Aquí es donde la enseñanza en persona se vuelve algo sagrado e irreemplazable. Este primer encuentro con la tecnología no es algo que se pueda aprender viendo un video o escuchando un curso grabado. Necesitamos que alguien esté ahí con nosotros, que nos ayude a reconocer el equipo con el tacto, a sentir dónde están los conectores, cuál es la distribución del teclado y cómo movernos con seguridad.
Hoy en día, nuestros teléfonos se manejan con gestos que requieren mucha precisión. Las manos son nuestra principal herramienta: un deslizamiento hacia la derecha, un doble toque suave o el uso de varios dedos al mismo tiempo son movimientos que se sienten y se perfeccionan con la práctica guiada. Un instructor que está presente puede corregir la posición de nuestros dedos o darnos esa pizca de confianza cuando intentamos usar una aplicación por primera vez. Eso es algo que una cámara web simplemente no puede transmitir.
Es cierto que, una vez que ya sabemos movernos y tenemos confianza con nuestros equipos, las clases en línea son una maravilla y nos ayudan a seguir creciendo. Pero querer empezar desde cero por internet es un error que puede frustrar a mucha gente.
Últimamente se ha puesto de moda ofrecer cursos virtuales para todo el mundo, pensando que así se ayuda a más personas. Incluso hay agrupaciones sociales dedicadas a la formación de personas con discapacidad visual que invitan de forma masiva a estudiantes a tomar cursos intensivos por videollamada.
El problema es que al hacer esto se olvida que cada persona es un mundo. Cada uno de nosotros aprende a su propio ritmo y necesita una atención que sea solo para él.
Además, hay un detalle técnico que hace que las clases grupales sean muy complicadas para nosotros: el sonido de los lectores de pantalla. Cuando hay muchas personas presentes y todos tienen su programa de voz hablando al mismo tiempo, se crea un ruido constante que marea a cualquiera. El estudiante se confunde y el profesor no puede saber si el alumno realmente está entendiendo o si está perdido entre tantas voces.

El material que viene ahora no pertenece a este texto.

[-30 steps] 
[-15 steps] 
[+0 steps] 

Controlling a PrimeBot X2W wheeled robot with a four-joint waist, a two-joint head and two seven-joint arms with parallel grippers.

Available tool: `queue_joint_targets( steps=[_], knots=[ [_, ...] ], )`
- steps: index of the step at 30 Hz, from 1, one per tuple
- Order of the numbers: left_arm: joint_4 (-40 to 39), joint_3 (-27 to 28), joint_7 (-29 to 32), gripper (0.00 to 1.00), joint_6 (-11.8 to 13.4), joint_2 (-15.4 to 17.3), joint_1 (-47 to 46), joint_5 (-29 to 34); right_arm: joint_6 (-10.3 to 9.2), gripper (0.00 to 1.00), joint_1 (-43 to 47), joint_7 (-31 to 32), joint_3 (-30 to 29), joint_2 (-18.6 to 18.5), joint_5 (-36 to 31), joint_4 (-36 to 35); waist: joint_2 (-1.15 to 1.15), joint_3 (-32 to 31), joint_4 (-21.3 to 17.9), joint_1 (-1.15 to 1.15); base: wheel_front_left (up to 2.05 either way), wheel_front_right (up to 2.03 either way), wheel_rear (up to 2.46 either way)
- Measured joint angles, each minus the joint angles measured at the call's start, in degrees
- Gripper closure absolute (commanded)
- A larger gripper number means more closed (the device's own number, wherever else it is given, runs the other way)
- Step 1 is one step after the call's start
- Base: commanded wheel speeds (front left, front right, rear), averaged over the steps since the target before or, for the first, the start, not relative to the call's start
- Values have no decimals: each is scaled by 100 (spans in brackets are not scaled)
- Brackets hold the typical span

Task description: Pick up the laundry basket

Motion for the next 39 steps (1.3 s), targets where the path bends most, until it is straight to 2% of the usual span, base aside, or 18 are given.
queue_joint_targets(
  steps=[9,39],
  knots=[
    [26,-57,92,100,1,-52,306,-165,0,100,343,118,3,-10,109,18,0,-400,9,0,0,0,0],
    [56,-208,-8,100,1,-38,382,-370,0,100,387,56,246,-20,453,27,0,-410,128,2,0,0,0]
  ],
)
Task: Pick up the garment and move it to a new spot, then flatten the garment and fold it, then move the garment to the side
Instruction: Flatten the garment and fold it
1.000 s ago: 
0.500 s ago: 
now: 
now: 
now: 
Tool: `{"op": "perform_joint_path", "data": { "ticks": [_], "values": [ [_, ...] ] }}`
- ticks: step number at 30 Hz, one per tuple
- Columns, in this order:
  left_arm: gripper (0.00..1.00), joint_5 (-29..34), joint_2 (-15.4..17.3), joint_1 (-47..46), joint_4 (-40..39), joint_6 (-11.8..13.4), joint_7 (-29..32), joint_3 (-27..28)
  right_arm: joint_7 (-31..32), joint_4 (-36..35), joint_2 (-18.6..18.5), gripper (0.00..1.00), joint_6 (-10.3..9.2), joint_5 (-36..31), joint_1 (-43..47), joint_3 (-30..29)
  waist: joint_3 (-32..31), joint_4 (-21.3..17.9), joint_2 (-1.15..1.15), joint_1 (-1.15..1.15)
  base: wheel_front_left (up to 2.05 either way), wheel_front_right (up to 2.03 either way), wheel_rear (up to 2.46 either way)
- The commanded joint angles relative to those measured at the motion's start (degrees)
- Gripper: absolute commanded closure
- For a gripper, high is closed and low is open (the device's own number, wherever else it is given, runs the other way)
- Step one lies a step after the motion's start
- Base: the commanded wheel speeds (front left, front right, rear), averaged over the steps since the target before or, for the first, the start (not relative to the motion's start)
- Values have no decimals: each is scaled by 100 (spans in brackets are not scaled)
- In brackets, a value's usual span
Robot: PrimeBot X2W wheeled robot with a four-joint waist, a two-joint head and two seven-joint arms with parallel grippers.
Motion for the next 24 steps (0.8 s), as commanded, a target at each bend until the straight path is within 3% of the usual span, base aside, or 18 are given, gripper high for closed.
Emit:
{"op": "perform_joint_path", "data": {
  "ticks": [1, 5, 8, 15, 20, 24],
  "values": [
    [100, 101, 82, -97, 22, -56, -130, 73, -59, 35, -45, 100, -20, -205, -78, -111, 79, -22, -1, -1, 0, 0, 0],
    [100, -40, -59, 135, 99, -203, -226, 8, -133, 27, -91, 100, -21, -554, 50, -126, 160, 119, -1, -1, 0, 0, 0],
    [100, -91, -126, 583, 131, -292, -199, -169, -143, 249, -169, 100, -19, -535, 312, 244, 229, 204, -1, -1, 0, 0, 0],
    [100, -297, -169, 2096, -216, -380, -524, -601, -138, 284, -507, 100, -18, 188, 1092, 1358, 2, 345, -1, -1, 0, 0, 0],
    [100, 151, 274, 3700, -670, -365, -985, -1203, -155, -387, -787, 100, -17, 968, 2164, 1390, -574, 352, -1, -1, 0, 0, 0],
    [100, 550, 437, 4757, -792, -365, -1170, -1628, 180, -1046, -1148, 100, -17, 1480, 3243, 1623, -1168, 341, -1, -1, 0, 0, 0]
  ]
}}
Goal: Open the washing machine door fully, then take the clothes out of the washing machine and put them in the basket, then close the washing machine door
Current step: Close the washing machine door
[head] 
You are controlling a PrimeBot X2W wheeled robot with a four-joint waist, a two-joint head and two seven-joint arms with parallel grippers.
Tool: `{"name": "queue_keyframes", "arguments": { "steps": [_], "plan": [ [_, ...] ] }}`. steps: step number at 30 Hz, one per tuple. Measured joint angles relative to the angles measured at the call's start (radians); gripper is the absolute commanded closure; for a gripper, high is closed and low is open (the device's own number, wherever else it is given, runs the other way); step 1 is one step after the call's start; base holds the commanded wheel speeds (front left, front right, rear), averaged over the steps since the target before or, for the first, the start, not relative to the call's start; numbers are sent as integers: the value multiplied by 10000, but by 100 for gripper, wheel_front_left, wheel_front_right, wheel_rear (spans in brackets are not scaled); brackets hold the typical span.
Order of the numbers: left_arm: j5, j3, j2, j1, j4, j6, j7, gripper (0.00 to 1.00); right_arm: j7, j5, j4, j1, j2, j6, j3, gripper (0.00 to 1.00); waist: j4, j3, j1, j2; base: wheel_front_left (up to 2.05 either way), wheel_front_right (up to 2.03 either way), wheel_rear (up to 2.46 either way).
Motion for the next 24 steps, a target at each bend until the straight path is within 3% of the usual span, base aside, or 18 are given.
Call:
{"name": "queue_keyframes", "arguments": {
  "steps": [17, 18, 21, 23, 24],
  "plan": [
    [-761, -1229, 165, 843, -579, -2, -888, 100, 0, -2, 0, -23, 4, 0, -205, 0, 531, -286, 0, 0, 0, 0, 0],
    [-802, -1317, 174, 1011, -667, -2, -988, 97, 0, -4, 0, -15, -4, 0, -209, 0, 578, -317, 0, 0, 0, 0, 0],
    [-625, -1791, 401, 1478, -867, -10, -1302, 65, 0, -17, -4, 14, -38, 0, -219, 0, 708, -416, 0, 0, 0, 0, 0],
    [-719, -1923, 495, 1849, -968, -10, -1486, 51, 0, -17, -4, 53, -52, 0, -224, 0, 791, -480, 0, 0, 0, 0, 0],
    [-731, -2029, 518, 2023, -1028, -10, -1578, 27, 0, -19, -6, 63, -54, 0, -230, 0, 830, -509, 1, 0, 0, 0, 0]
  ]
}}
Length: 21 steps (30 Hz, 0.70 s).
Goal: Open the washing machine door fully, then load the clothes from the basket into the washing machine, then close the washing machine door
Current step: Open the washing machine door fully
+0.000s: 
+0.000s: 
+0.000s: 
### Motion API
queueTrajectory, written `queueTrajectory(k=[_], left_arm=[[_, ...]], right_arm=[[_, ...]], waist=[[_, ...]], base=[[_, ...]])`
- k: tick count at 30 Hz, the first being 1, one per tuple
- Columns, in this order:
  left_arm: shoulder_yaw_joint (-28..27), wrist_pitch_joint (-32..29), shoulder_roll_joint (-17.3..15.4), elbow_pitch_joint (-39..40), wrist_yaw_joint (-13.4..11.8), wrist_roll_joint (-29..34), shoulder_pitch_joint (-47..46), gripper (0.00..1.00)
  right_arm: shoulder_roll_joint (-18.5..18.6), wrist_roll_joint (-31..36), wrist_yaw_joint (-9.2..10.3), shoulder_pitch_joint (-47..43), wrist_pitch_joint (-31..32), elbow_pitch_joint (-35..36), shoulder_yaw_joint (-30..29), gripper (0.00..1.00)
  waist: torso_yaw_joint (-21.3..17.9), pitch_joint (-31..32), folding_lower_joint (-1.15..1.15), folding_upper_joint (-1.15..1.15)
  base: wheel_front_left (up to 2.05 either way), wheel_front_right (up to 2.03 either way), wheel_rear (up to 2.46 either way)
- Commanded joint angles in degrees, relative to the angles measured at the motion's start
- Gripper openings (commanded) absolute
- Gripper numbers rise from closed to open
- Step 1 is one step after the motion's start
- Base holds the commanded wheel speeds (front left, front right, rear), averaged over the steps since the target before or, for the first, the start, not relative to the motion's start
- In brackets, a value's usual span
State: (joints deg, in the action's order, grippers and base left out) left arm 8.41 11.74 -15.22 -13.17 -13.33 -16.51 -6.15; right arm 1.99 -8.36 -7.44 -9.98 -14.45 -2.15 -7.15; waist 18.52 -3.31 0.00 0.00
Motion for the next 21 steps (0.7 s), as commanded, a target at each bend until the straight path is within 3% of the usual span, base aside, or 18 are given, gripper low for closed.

Por eso, en mi labor personal, siempre he creído que la mejor forma de ayudar es atendiendo a cada alumno de forma individual. Cada persona que he tenido la suerte de acompañar merece un espacio tranquilo, donde sus manos sean guiadas con paciencia. Solo si empezamos con una base presencial fuerte y humana, podremos lograr que la tecnología sea esa aliada en un mundo que nos obliga a estar más interconectados y ser más capaces que nunca.
* Miguel Ángel Millán es interventor educativo con discapacidad y asesor en tecnología adaptada.